● **Problem**
With the images omitted, return all of the entries exactly as they stand.

● **Data for this exercise**
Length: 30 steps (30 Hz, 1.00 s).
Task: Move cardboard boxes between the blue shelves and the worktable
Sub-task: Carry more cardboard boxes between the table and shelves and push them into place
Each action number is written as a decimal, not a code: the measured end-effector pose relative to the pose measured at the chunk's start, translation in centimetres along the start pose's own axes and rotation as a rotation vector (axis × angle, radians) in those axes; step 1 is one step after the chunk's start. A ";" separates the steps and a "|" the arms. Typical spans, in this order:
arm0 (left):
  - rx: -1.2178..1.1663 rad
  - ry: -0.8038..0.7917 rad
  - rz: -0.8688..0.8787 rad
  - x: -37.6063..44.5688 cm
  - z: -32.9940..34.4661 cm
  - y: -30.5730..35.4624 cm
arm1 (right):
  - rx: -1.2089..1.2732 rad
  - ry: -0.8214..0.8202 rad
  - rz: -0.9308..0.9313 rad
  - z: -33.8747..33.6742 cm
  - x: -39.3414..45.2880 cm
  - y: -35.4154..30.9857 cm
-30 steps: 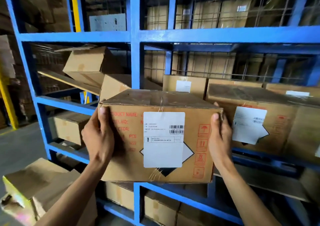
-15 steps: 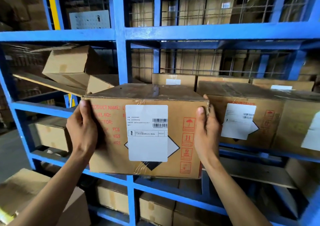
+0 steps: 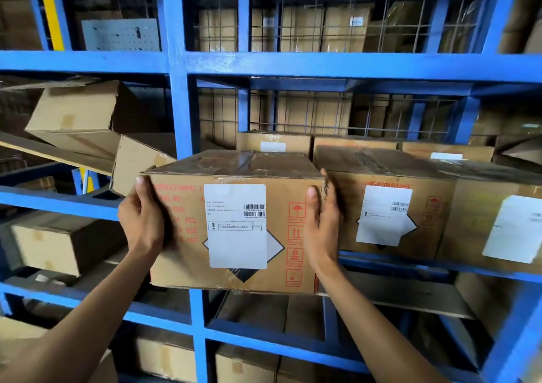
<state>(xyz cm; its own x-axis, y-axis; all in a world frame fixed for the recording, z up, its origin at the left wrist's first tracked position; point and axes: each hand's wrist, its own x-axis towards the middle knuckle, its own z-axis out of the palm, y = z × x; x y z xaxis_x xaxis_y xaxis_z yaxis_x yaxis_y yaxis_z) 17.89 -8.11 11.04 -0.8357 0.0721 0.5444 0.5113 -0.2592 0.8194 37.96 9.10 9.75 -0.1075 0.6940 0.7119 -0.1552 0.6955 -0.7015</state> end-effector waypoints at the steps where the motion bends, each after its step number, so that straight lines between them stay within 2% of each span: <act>1: 0.007 -0.001 0.000 0.3 0.5 -0.2 | -0.009 0.012 -0.001 0.3 0.1 0.8; 6: 0.046 0.012 0.010 2.2 3.3 -2.6 | -0.027 0.079 0.015 1.6 1.2 4.4; 12: 0.051 -0.013 0.054 4.0 6.3 -6.4 | -0.091 0.122 -0.101 3.4 2.6 7.8; 22: 0.052 -0.039 0.258 5.9 10.5 -9.4 | -0.392 0.269 -0.359 5.2 4.9 11.8; 30: 0.133 -0.012 0.312 9.2 12.5 -12.4 | -0.667 0.353 -0.394 6.5 6.5 13.4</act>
<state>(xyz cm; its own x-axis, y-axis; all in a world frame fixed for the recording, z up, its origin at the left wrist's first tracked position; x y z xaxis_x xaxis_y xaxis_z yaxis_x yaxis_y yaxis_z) 6.36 7.81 8.09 -0.6332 0.0206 0.7737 0.7641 -0.1431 0.6291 28.79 21.77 5.19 0.1627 0.3189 0.9337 0.5058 0.7856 -0.3565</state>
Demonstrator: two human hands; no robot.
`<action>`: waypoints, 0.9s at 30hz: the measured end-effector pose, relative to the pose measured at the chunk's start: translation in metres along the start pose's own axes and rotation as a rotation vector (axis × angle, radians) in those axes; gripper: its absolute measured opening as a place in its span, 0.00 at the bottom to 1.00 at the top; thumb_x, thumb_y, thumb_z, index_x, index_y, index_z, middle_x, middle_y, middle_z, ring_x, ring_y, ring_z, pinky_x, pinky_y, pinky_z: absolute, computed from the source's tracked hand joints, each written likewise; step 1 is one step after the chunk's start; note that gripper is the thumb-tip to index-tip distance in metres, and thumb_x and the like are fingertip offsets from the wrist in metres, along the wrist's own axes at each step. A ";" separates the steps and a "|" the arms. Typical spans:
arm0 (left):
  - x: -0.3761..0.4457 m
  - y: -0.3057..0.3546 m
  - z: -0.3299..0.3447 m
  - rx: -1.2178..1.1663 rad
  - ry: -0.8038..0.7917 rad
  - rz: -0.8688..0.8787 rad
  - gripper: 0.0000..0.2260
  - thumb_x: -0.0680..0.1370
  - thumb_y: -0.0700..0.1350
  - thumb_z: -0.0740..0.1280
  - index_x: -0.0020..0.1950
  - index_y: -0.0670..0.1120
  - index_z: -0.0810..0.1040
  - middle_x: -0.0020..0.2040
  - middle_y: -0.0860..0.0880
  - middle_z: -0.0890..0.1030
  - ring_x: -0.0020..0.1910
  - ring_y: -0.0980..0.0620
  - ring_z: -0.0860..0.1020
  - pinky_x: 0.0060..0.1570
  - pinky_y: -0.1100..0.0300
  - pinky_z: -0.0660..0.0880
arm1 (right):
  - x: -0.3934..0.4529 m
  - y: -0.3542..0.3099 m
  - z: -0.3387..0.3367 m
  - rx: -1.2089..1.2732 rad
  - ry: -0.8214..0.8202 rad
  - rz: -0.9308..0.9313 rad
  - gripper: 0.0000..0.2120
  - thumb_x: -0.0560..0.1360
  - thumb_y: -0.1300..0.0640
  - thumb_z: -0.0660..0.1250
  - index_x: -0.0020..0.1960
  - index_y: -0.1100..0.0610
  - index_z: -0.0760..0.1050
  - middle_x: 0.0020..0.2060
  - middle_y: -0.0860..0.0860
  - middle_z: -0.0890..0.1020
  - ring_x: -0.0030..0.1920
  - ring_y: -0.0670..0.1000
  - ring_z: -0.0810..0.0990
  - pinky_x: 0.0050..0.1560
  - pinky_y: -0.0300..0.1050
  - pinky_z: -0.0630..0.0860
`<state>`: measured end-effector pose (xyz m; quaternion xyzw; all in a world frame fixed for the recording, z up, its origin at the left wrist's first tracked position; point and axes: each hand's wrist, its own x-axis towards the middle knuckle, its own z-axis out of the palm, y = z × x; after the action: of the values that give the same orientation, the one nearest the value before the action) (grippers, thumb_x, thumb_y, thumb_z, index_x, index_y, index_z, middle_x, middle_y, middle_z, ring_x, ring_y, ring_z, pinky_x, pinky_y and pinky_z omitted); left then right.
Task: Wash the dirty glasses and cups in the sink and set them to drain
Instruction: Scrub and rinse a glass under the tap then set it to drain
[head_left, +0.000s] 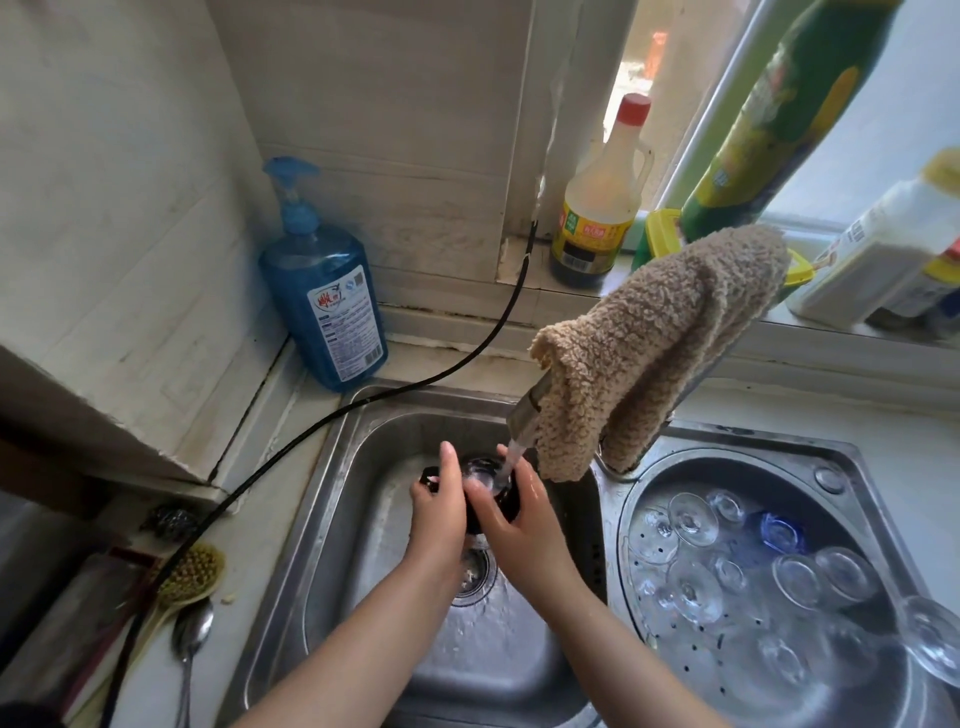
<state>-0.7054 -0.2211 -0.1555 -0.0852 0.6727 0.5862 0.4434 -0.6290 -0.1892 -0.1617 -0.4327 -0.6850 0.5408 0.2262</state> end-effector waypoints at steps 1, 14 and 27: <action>-0.001 -0.003 0.002 -0.002 0.010 0.048 0.27 0.78 0.61 0.60 0.68 0.44 0.62 0.61 0.44 0.74 0.57 0.44 0.76 0.61 0.45 0.73 | 0.002 -0.003 -0.001 0.045 0.020 0.022 0.06 0.76 0.55 0.66 0.48 0.44 0.72 0.46 0.48 0.78 0.49 0.46 0.76 0.52 0.40 0.71; -0.006 -0.016 -0.008 0.189 0.058 0.320 0.13 0.78 0.56 0.63 0.51 0.47 0.68 0.45 0.47 0.79 0.44 0.48 0.79 0.45 0.53 0.75 | 0.009 -0.020 -0.010 0.226 -0.204 0.225 0.12 0.76 0.65 0.60 0.52 0.52 0.78 0.45 0.55 0.82 0.46 0.50 0.81 0.50 0.44 0.79; -0.009 -0.002 -0.018 -0.155 -0.209 0.078 0.35 0.71 0.65 0.69 0.66 0.40 0.72 0.57 0.38 0.81 0.48 0.46 0.83 0.41 0.54 0.80 | -0.007 -0.001 0.000 0.082 0.091 0.064 0.18 0.67 0.33 0.65 0.47 0.46 0.75 0.42 0.46 0.80 0.45 0.43 0.79 0.49 0.46 0.76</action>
<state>-0.7083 -0.2408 -0.1520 -0.0314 0.5784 0.6588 0.4800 -0.6253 -0.1953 -0.1595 -0.4687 -0.6370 0.5552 0.2574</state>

● **Answer space**
Length: 30 steps (30 Hz, 1.00 s).
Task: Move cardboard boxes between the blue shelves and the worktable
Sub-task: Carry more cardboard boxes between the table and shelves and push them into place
Each action number is written as a decimal, not a code: the measured end-effector pose relative to the pose measured at the chunk's start, translation in centimetres along the start pose's own axes and rotation as a rotation vector (axis × angle, radians) in those axes; step 1 is one step after the chunk's start. A ";" separates the steps and a "|" the arms. Typical spans, in this order:
arm0 (left):
  - rx: -1.2178..1.1663 rad
  - ry: -0.8038..0.7917 rad
  - rz: -0.8688..0.8787 rad
  - x: -37.6063..44.5688 cm
  - z: -32.9940..34.4661 cm
  - y: -30.5730..35.4624 cm
arm1 (right):
  - rx: -1.2089..1.2732 rad
  - ry: -0.8214..0.8202 rad
  - rz: -0.9308..0.9313 rad
  - z: -33.8747..33.6742 cm
  - x: -39.3414..45.2880 cm
  - y: -35.4154..30.9857 cm
-30 steps: 
-15 steps: 
+0 steps: 
<state>(xyz cm; its own x-axis, y-axis; all in a world frame fixed for the recording, z up, its origin at the left wrist's first tracked position; point and axes: each hand's wrist, its own x-axis towards the middle knuckle, its own z-axis out of the palm, y = z × x; x y z xaxis_x xaxis_y xaxis_z yaxis_x yaxis_y yaxis_z) 17.89 -8.11 11.04 -0.8357 0.0721 0.5444 0.5113 -0.2592 0.8194 37.96 9.10 9.75 -0.1075 0.6940 0.7119 -0.1552 0.6955 -0.7015</state> end-effector waypoints at the steps where the motion bends, each after its step number, so that straight lines between them stay within 2% of each span: <act>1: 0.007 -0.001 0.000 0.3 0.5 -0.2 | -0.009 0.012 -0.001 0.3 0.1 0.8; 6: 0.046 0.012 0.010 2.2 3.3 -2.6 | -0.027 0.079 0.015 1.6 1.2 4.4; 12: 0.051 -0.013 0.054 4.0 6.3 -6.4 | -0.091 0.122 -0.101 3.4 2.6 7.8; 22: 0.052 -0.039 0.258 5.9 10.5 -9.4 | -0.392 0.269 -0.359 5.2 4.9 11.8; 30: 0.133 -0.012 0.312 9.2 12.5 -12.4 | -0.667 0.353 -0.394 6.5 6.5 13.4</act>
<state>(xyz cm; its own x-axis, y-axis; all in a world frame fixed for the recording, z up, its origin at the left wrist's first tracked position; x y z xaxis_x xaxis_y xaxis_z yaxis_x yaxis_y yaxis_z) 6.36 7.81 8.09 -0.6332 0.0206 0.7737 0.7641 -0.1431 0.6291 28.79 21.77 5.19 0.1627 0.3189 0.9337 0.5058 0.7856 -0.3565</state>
Demonstrator: two human hands; no robot.
`<action>`: waypoints, 0.9s at 30hz: the measured end-effector pose, relative to the pose measured at the chunk's start: translation in metres along the start pose's own axes and rotation as a rotation vector (axis × angle, radians) in those axes; gripper: its absolute measured opening as a place in its span, 0.00 at the bottom to 1.00 at the top; thumb_x, thumb_y, thumb_z, index_x, index_y, index_z, middle_x, middle_y, middle_z, ring_x, ring_y, ring_z, pinky_x, pinky_y, pinky_z: absolute, computed from the source's tracked hand joints, each written likewise; step 1 is one step after the chunk's start; note that gripper is the thumb-tip to index-tip distance in metres, and thumb_x and the like are fingertip offsets from the wrist in metres, along the wrist's own axes at each step. A ";" separates the steps and a "|" the arms. Typical spans:
arm0 (left):
  - x: -0.3761..0.4457 m
  - y: -0.3057..0.3546 m
  - z: -0.3299..0.3447 m
  - rx: -1.2178..1.1663 rad
  - ry: -0.8038..0.7917 rad
  - rz: -0.8688..0.8787 rad
  - gripper: 0.0000..0.2260
  - thumb_x: -0.0680..0.1370
  - thumb_y: -0.0700..0.1350
  - thumb_z: -0.0740..0.1280
  - index_x: -0.0020..0.1950
  - index_y: -0.0670..0.1120
  - index_z: -0.0810..0.1040
  - middle_x: -0.0020..0.2040
  - middle_y: -0.0860..0.0880
  - middle_z: -0.0890..0.1030
  - ring_x: -0.0020..0.1910
  - ring_y: -0.0980..0.0620
  - ring_z: -0.0860..0.1020
  - pinky_x: 0.0060..0.1570
  - pinky_y: -0.1100..0.0300
  - pinky_z: -0.0660..0.0880
arm1 (right):
  - x: -0.3934..0.4529 m
  - y: -0.3542..0.3099 m
  - z: -0.3387..0.3367 m
  - rx: -1.2089..1.2732 rad
  - ry: -0.8214..0.8202 rad
  - rz: -0.9308..0.9313 rad
  - gripper: 0.0000..0.2120
  - thumb_x: -0.0560..0.1360
  - thumb_y: -0.1300..0.0640
  - thumb_z: -0.0660..0.1250
  - index_x: -0.0020..0.1960
  - index_y: -0.1100..0.0610
  - index_z: -0.0760..0.1050
  - middle_x: 0.0020..0.2060
  - middle_y: -0.0860..0.0860
  - middle_z: -0.0890..0.1020
  - ring_x: -0.0030..0.1920
  - ring_y: -0.0670..0.1000
  - ring_z: -0.0810..0.0990
  - pinky_x: 0.0050..0.1560
  - pinky_y: -0.0300..0.1050
  - pinky_z: -0.0630..0.0860
`<state>`: measured end-effector pose (xyz m; quaternion xyzw; all in a world frame fixed for the recording, z up, its origin at the left wrist's first tracked position; point and axes: each hand's wrist, its own x-axis towards the middle knuckle, its own z-axis out of the palm, y = z × x; after the action: of the values that give the same orientation, the one nearest the value before the action) (grippers, thumb_x, thumb_y, thumb_z, index_x, index_y, index_z, middle_x, middle_y, middle_z, ring_x, ring_y, ring_z, pinky_x, pinky_y and pinky_z omitted); left then right.
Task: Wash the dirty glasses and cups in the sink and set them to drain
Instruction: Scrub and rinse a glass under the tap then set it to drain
[head_left, +0.000s] 
<state>-0.7054 -0.2211 -0.1555 -0.0852 0.6727 0.5862 0.4434 -0.6290 -0.1892 -0.1617 -0.4327 -0.6850 0.5408 0.2262</state> end-effector waypoints at steps 1, 14 and 27: <action>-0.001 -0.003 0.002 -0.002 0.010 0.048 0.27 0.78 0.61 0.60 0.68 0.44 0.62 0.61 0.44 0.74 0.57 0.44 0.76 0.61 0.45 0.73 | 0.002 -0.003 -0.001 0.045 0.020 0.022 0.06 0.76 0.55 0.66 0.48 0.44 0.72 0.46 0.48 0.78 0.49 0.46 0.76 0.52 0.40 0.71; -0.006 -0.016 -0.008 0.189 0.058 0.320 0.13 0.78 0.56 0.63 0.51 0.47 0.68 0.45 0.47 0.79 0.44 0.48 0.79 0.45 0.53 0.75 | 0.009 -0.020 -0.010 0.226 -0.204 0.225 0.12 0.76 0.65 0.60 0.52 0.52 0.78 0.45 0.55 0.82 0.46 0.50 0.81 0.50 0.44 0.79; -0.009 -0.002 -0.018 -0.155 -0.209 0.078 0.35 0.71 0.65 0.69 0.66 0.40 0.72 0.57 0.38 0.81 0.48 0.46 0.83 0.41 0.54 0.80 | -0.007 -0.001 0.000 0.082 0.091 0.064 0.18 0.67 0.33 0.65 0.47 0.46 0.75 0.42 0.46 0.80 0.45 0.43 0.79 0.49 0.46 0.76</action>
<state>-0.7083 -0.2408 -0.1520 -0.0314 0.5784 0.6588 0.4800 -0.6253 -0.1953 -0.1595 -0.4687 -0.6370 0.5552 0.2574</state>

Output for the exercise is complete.